Once the line with "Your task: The" is found in the data, output it and each following line exactly, up to and including the line with "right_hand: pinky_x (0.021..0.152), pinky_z", and nothing before or after.

++++++++++

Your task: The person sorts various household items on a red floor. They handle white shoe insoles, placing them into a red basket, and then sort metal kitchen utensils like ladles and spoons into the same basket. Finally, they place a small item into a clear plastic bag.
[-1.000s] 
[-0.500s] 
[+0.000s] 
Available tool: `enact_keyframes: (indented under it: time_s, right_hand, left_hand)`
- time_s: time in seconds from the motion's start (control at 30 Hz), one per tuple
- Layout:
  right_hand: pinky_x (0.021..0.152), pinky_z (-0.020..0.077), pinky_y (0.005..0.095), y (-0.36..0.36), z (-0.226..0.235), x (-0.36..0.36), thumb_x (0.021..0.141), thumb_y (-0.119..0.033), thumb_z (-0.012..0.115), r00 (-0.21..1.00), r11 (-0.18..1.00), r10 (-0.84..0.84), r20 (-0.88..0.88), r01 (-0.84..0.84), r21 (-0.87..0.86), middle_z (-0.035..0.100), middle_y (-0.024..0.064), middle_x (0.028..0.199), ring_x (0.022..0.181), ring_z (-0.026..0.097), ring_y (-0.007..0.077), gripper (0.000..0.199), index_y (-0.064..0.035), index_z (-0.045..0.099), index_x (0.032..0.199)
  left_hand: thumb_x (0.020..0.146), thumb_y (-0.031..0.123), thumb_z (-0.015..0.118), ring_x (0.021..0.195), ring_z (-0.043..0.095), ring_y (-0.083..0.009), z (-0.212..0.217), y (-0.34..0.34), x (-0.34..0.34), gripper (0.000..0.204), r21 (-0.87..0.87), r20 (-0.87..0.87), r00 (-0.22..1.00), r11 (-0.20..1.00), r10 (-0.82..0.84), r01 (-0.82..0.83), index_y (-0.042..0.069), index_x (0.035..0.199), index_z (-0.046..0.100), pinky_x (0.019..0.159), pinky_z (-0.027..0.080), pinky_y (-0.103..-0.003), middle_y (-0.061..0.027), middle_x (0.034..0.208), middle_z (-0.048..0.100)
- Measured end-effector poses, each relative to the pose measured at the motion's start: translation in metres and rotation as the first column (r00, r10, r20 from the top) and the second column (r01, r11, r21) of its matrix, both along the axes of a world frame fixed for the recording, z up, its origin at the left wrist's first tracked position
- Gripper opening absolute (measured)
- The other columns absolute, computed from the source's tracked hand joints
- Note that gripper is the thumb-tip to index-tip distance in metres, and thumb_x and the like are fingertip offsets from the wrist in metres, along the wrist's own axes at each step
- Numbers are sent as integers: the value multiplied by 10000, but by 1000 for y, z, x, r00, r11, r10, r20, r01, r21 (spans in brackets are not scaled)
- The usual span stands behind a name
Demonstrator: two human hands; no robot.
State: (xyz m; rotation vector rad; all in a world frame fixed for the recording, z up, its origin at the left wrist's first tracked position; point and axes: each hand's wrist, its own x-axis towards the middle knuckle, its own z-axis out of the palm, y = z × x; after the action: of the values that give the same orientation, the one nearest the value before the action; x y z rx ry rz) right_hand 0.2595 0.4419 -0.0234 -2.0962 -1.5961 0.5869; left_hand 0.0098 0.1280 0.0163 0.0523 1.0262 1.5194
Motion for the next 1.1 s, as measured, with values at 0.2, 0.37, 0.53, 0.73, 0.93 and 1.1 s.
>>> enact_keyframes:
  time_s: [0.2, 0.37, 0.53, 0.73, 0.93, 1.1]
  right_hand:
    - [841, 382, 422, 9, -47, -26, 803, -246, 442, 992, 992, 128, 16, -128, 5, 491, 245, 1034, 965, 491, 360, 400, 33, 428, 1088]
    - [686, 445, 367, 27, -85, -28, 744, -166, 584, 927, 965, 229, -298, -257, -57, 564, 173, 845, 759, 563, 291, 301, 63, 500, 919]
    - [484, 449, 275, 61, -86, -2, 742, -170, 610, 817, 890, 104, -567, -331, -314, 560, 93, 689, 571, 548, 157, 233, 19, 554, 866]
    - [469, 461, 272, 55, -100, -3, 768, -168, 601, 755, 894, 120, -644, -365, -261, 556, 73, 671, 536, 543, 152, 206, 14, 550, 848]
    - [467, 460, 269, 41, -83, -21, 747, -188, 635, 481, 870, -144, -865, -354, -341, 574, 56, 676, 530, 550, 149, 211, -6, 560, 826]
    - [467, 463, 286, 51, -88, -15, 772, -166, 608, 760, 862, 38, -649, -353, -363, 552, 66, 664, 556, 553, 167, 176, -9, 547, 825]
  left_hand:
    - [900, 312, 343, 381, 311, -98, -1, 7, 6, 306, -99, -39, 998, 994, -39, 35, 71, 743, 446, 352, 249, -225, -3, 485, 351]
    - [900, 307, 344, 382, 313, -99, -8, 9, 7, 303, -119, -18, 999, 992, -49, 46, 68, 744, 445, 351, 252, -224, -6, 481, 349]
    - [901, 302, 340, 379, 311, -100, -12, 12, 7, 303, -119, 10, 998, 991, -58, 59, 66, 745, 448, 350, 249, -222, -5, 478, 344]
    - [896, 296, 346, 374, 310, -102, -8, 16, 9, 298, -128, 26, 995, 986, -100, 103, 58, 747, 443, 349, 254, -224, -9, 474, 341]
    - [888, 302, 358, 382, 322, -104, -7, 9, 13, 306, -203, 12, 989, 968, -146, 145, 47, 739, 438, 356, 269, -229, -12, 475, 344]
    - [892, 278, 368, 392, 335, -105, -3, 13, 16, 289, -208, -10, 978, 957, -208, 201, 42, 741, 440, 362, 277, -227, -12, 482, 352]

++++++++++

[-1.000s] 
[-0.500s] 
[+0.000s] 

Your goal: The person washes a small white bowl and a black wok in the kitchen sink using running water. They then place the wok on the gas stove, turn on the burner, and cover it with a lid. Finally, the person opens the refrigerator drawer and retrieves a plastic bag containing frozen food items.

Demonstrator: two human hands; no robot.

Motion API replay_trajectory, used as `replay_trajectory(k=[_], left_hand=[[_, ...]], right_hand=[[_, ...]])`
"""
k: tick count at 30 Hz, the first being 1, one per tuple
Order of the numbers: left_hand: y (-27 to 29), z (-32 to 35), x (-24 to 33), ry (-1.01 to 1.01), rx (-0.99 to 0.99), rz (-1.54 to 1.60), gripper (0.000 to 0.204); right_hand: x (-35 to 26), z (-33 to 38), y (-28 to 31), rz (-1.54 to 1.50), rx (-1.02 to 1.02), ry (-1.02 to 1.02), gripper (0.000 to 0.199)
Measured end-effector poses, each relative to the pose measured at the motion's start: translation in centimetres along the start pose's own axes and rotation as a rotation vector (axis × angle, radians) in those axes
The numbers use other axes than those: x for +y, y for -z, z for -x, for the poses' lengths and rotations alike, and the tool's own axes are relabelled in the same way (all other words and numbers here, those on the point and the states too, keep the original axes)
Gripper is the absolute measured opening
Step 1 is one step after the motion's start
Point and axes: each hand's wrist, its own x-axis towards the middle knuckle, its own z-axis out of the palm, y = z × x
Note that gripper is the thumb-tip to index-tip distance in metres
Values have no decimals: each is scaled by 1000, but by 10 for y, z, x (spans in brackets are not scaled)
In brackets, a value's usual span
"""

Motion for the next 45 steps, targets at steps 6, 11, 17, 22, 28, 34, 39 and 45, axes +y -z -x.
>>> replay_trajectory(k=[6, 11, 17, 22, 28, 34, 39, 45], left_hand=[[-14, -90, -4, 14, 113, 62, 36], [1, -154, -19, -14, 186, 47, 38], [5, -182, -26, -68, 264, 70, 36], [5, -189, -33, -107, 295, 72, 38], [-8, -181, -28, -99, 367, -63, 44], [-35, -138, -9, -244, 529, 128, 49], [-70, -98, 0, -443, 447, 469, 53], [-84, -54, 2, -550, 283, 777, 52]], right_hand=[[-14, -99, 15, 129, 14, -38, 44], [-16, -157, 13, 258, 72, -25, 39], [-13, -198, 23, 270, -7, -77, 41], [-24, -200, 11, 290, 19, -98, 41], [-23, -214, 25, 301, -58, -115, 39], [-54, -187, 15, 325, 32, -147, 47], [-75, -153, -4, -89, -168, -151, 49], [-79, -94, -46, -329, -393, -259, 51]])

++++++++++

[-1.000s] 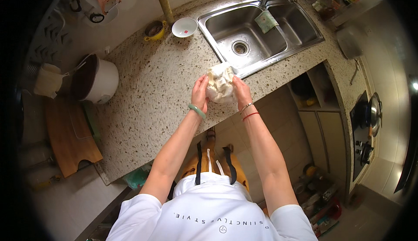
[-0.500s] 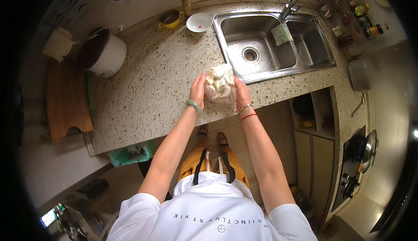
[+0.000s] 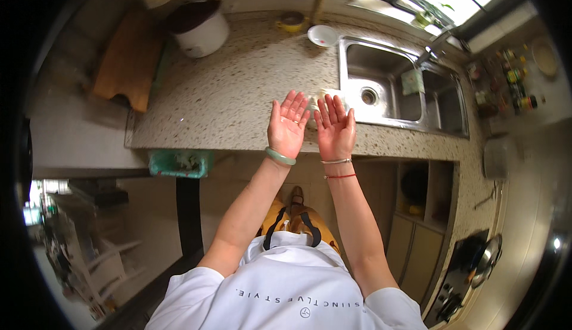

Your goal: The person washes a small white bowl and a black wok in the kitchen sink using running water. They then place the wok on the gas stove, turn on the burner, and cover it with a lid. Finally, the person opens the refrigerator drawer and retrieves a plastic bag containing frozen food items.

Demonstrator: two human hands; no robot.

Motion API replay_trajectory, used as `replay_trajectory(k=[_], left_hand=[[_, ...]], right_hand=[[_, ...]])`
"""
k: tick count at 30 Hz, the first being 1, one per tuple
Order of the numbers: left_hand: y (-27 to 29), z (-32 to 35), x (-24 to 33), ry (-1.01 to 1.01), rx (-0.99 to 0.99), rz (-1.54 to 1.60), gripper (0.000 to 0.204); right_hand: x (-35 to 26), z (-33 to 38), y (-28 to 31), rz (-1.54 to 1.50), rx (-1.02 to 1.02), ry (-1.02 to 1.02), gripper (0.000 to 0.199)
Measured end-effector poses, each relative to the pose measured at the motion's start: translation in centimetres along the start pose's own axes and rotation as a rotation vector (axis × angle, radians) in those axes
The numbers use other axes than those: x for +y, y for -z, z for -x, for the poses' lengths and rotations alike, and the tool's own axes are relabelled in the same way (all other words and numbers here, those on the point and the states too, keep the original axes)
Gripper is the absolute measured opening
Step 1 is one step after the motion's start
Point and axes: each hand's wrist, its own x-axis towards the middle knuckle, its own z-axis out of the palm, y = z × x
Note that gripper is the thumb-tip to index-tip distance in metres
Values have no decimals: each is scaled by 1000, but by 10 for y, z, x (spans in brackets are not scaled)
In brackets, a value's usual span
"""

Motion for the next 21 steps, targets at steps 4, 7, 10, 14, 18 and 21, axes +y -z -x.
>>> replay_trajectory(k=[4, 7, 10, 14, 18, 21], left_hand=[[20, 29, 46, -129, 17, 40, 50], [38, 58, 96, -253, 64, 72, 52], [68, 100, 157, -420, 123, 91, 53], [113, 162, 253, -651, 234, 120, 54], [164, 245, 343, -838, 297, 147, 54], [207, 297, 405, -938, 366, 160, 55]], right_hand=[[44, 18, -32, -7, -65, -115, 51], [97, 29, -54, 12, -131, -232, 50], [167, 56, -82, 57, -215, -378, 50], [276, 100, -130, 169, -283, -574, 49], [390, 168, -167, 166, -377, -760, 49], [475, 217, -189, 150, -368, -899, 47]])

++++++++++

== WRITTEN ANSWER ==
Your task: The person sorts various household items on a red floor. They handle white shoe insoles, placing them into a red basket, and then sort metal kitchen utensils like ladles and spoons into the same basket. Finally, they place a small item into a clear plastic bag.
[-1.000s] 
[-0.500s] 
[+0.000s] 
Available tool: `enact_keyframes: (indented under it: time_s, right_hand, left_hand)`
- time_s: time in seconds from the motion's start (control at 30 Hz), one per tuple
- Layout:
  right_hand: pinky_x (0.021..0.152), pinky_z (-0.020..0.077), pinky_y (0.005..0.095), y (-0.36..0.36), z (-0.226..0.235), x (-0.36..0.36), thumb_x (0.021..0.141), thumb_y (-0.119..0.033), thumb_z (-0.012..0.115), r00 (-0.21..1.00), r11 (-0.18..1.00), r10 (-0.84..0.84), r20 (-0.88..0.88), r01 (-0.84..0.84), r21 (-0.87..0.86), middle_z (-0.035..0.100), middle_y (-0.024..0.064), middle_x (0.028..0.199), ring_x (0.022..0.181), ring_z (-0.026..0.097), ring_y (-0.007..0.077), gripper (0.000..0.199), index_y (-0.064..0.035), index_z (-0.045..0.099), index_x (0.032..0.199)

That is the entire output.